* _Aim of the task_
From the records, pick out and copy each line containing "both".

* _Records supplied_
·····
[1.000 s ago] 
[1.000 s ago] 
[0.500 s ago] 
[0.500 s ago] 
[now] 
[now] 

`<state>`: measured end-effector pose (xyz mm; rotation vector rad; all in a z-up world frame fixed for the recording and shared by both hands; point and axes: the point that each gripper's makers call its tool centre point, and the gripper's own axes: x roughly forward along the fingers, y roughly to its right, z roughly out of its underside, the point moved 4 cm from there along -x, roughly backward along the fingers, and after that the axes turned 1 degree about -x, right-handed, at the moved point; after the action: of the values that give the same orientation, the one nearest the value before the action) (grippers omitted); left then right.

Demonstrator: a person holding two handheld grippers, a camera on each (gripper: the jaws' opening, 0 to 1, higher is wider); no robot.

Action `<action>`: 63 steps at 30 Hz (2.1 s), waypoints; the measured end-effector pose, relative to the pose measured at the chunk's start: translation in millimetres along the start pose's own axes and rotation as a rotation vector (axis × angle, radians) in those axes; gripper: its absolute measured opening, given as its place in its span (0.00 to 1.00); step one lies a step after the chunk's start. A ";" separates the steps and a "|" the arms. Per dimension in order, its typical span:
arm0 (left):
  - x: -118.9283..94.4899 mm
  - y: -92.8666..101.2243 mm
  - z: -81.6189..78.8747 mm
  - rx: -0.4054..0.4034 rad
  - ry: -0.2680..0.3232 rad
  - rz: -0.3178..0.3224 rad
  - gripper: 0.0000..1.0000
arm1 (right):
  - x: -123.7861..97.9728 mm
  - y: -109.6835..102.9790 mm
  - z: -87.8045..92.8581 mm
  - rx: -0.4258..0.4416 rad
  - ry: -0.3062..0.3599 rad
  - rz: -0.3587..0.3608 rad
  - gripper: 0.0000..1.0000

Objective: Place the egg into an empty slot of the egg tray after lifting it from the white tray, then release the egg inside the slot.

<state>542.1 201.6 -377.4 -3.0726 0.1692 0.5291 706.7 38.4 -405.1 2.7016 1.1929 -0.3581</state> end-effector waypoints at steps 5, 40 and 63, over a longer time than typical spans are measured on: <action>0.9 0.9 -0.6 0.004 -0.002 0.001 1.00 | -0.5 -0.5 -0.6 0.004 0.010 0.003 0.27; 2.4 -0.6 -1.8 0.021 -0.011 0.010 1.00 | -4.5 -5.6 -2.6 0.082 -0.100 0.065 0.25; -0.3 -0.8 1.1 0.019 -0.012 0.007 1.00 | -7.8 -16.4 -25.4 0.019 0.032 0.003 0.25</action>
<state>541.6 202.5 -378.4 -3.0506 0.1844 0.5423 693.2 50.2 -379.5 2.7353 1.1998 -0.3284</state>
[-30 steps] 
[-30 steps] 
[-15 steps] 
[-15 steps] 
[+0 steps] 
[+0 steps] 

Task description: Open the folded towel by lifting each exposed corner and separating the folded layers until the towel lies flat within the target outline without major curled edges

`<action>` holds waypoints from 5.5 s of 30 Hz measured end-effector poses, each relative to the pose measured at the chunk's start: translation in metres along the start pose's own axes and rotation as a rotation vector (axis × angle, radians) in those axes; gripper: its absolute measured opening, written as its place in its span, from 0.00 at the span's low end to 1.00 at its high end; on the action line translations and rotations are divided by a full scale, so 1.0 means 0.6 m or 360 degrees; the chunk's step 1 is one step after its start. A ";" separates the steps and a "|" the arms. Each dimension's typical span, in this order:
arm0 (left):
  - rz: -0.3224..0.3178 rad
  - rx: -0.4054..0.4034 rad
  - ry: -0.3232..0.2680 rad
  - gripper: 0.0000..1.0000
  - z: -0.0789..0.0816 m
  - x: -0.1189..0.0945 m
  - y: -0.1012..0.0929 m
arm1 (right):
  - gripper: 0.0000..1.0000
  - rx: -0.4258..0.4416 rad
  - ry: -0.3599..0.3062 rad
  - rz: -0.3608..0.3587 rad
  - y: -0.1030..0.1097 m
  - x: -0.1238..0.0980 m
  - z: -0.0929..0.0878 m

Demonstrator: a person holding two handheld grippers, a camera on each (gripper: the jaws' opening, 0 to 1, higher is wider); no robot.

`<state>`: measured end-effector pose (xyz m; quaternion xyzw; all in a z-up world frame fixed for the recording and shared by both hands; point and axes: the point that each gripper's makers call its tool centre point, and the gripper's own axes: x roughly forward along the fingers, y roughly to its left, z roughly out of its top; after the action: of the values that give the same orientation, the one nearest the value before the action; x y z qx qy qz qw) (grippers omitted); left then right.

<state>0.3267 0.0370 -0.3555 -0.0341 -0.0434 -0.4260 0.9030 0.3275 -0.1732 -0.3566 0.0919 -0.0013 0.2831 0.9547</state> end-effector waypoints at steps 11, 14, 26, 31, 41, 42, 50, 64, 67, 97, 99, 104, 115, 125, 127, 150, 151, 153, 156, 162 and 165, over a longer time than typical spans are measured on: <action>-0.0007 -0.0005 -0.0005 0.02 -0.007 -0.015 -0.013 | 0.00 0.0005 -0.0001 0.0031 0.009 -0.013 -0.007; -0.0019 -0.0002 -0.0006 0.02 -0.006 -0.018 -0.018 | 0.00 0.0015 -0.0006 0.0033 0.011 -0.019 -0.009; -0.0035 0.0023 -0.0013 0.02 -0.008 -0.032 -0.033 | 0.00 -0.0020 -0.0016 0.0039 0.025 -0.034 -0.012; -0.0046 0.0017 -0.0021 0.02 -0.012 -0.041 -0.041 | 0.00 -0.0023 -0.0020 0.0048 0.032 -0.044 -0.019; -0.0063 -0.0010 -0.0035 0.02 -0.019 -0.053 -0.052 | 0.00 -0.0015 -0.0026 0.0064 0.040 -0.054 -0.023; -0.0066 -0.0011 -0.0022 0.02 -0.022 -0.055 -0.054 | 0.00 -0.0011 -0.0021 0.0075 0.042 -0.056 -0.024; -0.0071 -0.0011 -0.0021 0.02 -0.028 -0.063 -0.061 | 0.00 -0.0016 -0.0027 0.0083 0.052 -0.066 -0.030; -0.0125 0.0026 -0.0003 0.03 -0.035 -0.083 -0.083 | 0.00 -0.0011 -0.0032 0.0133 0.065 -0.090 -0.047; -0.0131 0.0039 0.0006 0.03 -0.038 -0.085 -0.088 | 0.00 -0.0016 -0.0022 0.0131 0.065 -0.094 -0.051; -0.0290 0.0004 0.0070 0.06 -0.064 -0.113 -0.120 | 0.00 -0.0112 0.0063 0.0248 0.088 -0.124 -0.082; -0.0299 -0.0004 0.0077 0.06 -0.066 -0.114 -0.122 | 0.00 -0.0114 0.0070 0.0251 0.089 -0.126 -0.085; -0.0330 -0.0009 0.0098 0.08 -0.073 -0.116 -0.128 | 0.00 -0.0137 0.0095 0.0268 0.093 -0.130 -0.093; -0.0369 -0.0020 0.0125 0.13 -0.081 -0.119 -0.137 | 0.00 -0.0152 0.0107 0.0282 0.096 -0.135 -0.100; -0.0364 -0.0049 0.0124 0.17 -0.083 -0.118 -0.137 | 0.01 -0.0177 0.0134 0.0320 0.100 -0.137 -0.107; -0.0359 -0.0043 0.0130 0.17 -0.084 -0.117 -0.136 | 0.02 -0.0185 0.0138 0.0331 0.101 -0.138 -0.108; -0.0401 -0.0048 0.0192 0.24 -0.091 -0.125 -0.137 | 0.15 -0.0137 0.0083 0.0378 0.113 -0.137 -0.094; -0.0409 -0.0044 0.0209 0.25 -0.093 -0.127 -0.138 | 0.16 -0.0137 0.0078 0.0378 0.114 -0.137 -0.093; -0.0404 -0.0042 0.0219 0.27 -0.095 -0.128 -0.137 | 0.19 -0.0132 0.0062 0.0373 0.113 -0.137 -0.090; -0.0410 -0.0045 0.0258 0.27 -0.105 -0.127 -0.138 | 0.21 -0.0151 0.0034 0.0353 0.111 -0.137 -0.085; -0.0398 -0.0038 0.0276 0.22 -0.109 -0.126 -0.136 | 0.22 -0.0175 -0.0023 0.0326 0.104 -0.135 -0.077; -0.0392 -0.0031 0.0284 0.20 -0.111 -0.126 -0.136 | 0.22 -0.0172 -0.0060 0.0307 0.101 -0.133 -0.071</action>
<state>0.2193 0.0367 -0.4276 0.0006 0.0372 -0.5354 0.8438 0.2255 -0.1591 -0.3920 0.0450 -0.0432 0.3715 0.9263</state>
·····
* _Expected answer_
`<state>`: measured end-effector pose (xyz mm; rotation vector rad; all in a z-up world frame fixed for the recording and shared by both hands; point and axes: the point that each gripper's makers call its tool centre point, and the gripper's own axes: x roughly forward along the fingers, y roughly to its right, z roughly out of its underside, the point moved 4 cm from there along -x, roughly backward along the fingers, and after that the axes turned 1 degree about -x, right-handed, at the moved point; after the action: of the values that give the same orientation, the one nearest the value before the action) (grippers omitted); left then right.
`<state>`: measured end-effector pose (xyz m; quaternion xyzw; all in a z-up world frame fixed for the recording and shared by both hands; point and axes: the point that each gripper's makers call its tool centre point, and the gripper's own axes: x roughly forward along the fingers, y roughly to its left, z roughly out of its top; after the action: of the values that give the same orientation, the one nearest the value before the action; x y z qx qy qz qw) (grippers omitted); left then right.

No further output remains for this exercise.